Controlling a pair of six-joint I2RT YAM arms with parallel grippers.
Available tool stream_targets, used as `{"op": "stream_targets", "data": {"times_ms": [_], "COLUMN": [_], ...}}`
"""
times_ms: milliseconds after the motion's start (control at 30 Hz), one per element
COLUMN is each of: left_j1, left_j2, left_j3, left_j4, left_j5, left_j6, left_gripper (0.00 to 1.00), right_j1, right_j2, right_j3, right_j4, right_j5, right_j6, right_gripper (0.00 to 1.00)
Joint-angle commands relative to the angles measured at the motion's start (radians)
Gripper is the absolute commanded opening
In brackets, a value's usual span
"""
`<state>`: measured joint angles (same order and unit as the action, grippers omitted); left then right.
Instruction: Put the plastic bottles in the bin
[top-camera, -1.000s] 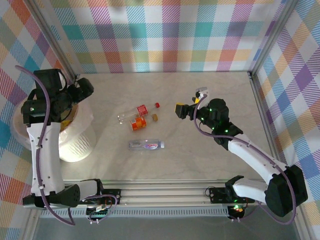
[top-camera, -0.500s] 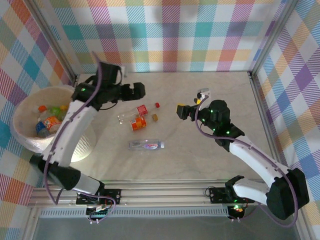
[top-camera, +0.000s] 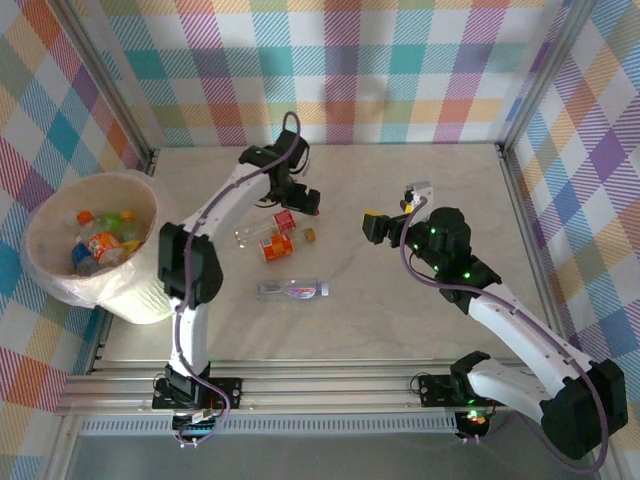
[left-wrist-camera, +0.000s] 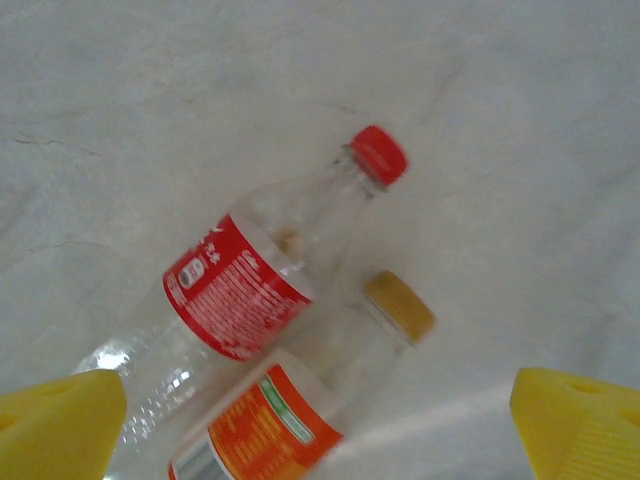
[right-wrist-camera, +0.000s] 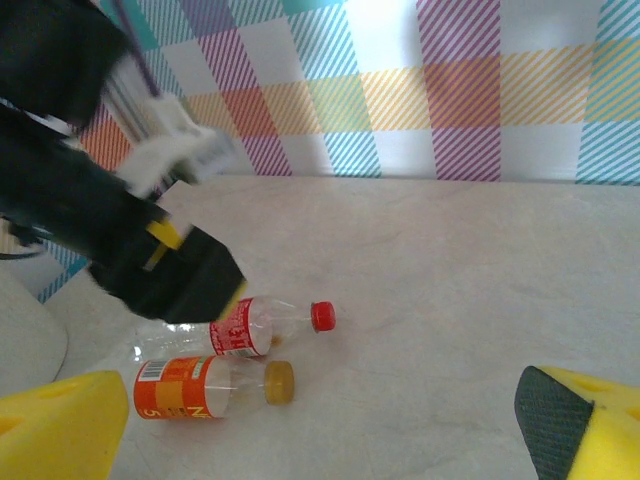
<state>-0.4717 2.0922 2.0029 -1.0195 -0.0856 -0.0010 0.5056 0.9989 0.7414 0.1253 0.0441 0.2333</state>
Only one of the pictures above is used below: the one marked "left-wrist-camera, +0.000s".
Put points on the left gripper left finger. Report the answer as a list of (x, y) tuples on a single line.
[(55, 430)]

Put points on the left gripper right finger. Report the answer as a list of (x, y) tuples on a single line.
[(585, 430)]

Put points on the orange label bottle brown cap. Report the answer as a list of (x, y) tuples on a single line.
[(270, 430)]

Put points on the red label clear bottle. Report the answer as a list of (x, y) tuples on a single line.
[(235, 290)]

ABOUT THIS TASK
When you reach the line that contains "Available tool stream_targets, used", start reproducing, and continue word for word to the end of the records; skip all pictures.

RESPONSE FOR THIS EXERCISE
Available tool stream_targets, used as `{"op": "stream_targets", "data": {"times_ms": [_], "COLUMN": [_], ...}}`
"""
times_ms: milliseconds after the motion's start (control at 30 Hz), one per element
COLUMN is each of: left_j1, left_j2, left_j3, left_j4, left_j5, left_j6, left_gripper (0.00 to 1.00), right_j1, right_j2, right_j3, right_j4, right_j5, right_j6, right_gripper (0.00 to 1.00)
Joint-angle commands relative to the angles measured at the motion's start (radians)
Gripper is the absolute commanded opening
In brackets, a value's usual span
"""
`<state>`: measured joint angles (same order and unit as the action, grippers omitted); left then right.
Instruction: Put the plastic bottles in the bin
[top-camera, -1.000s] 
[top-camera, -0.500s] 
[top-camera, +0.000s] 
[left-wrist-camera, +0.000s] 
[right-wrist-camera, +0.000s] 
<state>-0.4717 2.0922 2.0029 -1.0195 -0.0856 -0.0010 0.5056 0.9989 0.7414 0.1253 0.0441 0.2333</state>
Only one of the pictures above is used below: the one marked "left-wrist-camera, +0.000s".
Put points on the left gripper left finger. Report the answer as a list of (x, y) tuples on a single line.
[(55, 430)]

Put points on the left gripper right finger. Report the answer as a list of (x, y) tuples on a single line.
[(585, 430)]

Put points on the orange label bottle brown cap. Report the answer as a list of (x, y) tuples on a single line.
[(270, 430)]

Put points on the red label clear bottle. Report the answer as a list of (x, y) tuples on a single line.
[(235, 290)]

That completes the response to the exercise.